[This item was pointed out by other Kleroterians as well.]
The first three minutes of this video commentary in “Business Day” of The Sydney Morning Herald is a ‘modest proposal’ to choose the Senate as juries are chosen — but excluding members of political parties, or their families, from the lot.
The original concept of the Senate to be the states’ house of review has long since been betrayed. While the major parties in less divisive times might have done some horse trading, the reviewing will now be left to those much-maligned odds and sods with the balance of power.
So to bring balance to the odds and sods, it would make sense to have many more of them and no political parties. Yes folks, it’s time to introduce Senate duty – conscription to the upper house.

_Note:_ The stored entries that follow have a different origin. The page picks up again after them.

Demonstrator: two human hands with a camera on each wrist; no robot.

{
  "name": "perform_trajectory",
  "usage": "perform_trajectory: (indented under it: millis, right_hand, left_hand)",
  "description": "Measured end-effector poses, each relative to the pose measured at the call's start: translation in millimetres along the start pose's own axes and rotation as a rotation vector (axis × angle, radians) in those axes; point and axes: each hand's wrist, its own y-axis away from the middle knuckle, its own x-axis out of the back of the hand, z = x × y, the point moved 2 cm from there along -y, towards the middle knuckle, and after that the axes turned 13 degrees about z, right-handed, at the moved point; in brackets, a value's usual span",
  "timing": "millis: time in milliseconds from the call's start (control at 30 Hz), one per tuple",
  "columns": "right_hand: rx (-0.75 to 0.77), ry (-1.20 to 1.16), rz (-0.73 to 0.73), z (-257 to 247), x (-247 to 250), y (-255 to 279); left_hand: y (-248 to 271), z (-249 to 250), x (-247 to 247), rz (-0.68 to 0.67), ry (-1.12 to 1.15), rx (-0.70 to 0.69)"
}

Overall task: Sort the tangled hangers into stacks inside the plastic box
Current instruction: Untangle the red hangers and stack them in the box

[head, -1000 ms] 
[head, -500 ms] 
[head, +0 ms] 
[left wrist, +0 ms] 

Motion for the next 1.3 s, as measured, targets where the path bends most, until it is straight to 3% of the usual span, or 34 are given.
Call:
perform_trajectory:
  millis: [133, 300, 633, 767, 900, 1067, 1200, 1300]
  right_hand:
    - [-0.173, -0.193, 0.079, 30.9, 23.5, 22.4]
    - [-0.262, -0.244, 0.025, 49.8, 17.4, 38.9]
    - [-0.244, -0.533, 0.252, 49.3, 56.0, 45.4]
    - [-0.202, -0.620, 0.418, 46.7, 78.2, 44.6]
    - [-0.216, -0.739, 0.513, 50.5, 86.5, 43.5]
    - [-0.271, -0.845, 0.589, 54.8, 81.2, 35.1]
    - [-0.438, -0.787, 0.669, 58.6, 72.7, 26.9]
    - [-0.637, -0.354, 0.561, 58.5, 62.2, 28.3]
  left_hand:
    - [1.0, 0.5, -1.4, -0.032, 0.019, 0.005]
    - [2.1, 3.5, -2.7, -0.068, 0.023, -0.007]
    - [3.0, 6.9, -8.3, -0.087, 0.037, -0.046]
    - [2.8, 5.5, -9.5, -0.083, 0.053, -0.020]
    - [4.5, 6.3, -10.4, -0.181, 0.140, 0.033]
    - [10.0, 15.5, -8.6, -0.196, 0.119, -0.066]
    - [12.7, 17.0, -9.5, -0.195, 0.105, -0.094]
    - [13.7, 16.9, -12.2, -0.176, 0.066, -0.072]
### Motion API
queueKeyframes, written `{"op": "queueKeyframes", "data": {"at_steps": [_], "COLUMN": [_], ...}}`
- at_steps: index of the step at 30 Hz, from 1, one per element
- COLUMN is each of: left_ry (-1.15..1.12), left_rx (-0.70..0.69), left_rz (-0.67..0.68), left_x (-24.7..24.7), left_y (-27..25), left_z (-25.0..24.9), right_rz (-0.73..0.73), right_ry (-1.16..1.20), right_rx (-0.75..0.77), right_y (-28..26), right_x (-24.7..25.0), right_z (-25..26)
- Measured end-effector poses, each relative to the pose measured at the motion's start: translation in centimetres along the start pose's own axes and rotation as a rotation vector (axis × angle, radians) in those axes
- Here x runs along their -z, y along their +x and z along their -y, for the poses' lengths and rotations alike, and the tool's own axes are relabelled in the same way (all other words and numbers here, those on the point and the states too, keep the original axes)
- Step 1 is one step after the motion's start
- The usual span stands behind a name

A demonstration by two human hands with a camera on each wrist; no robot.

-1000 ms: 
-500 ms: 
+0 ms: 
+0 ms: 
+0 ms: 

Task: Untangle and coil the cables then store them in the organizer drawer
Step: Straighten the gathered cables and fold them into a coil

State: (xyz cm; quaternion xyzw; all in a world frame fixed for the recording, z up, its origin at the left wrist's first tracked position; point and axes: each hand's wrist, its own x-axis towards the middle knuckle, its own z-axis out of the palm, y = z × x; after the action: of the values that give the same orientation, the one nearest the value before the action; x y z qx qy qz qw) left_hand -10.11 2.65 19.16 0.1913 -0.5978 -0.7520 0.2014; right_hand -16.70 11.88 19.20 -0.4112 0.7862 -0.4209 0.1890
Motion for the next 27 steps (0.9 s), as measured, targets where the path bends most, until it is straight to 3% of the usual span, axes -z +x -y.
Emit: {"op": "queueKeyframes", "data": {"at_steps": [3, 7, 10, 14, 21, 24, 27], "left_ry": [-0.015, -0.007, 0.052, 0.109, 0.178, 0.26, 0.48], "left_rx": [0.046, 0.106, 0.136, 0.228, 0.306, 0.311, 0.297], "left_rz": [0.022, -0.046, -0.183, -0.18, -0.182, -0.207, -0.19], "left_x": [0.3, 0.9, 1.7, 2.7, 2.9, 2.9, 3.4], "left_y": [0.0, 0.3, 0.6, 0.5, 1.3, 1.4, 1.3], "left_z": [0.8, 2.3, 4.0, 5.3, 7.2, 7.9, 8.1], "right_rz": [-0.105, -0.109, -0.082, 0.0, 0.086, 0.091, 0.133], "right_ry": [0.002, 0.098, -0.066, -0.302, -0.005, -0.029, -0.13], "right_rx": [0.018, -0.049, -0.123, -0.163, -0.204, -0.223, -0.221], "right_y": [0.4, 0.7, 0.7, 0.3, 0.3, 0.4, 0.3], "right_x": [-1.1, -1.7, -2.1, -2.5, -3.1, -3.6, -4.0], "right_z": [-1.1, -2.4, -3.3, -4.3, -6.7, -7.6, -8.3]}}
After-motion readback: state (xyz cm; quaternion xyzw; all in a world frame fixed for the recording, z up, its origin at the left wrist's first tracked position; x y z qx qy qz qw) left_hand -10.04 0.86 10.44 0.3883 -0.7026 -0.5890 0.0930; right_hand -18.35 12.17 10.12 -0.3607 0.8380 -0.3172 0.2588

And that’s not nearly as outrageous an idea as it might at first seem. After all, we trust a somewhat randomly selected jury of our peers to decide matters of much greater individual importance – whether someone goes to jail for life – so why not extend that system to the Senate?The usual basic checks that apply to jury duty would be required, plus the condition that members of political parties and their employees would be excluded. Specifically setting out to be a Senator would preclude that possibility. The Senate’s role would become one of genuine review by a broadly representative selection of Australians, rather than a scene of party and special interest shenanigans.
As a review mechanism, Britain’s House of Lords functioned reasonably well for a century or so working on a much smaller gene pool selected on a far less democratic basis.
For a couple of hundred grand a year, plus all the weddings they could handle, most citizens wouldn’t mind being called up for a single three-year term. We’d be spared the cost of voting for them and obtain a result that couldn’t be much worse.
As for the mechanism, we love a lottery, from a chook raffle through to Power Ball. Your Medicare number would do as an entry. It would require some modification, but in a dusty Canberra corner, someone must have stored the barrel from which were plucked the birthdays of hapless Vietnam-era conscripts. This time, those selected would be winners instead of losers.
The commentator ends with “Oh well, just a thought. Too bad it will never happen – the political parties wouldn’t allow it.”
It is said that the trajectory of Big Ideas goes from ‘unthinkable’ to ‘impossible’ to ‘inevitable’. I find it not that difficult to move people from the first step to the second. It’s that next one that requires … magic?
Filed under: Elections, House of Lords, Juries, Press, Proposals, Sortition | Tagged: allotment, legislature, media_commentary, random_selection, selection by lot, Senate, sortition, upper_chamber, voteless_democracy |
Exactly the same thing could be written about the Canadian Senate which is in desperate need of reform. Unfortunately, due to a series of revelations over criminally padded expense accounts involving several sitting members of the chamber, the public wants to see it eliminated outright. This is really too bad because like the Australian Senate, it could be filled by lot without the need for a major overhaul in ether its constitutional powers or its internal workings.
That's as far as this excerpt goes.